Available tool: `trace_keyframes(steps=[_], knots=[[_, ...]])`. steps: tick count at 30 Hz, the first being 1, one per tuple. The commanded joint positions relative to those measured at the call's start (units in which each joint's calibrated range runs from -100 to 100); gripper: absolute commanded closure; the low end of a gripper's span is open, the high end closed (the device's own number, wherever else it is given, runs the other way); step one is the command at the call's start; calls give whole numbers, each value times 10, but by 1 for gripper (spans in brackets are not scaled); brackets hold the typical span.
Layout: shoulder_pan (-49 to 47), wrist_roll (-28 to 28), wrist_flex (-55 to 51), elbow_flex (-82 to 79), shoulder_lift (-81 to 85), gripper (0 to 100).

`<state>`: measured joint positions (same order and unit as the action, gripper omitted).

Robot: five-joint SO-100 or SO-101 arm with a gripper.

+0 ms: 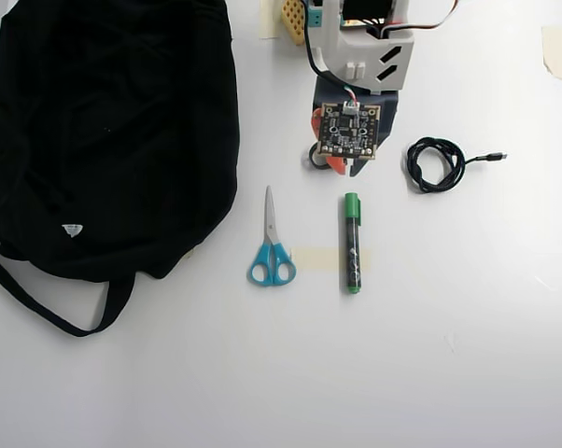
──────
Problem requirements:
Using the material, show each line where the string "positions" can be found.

Response to this exercise:
Available tool: `trace_keyframes(steps=[_], knots=[[_, ...]])`. steps: tick count at 30 Hz, the first being 1, one per tuple. The commanded joint positions relative to those measured at the call's start (units in which each joint's calibrated range runs from -100 to 100); gripper: absolute commanded closure; the low end of a gripper's span is open, the high end closed (the device's own number, wherever else it is given, runs the other way); step one is the command at the call's start; calls give whole numbers, each value times 10, but by 1 for gripper (spans in brackets are not scaled); brackets hold the typical span.
`<state>`: measured joint positions (same order and unit as the action, gripper omitted).

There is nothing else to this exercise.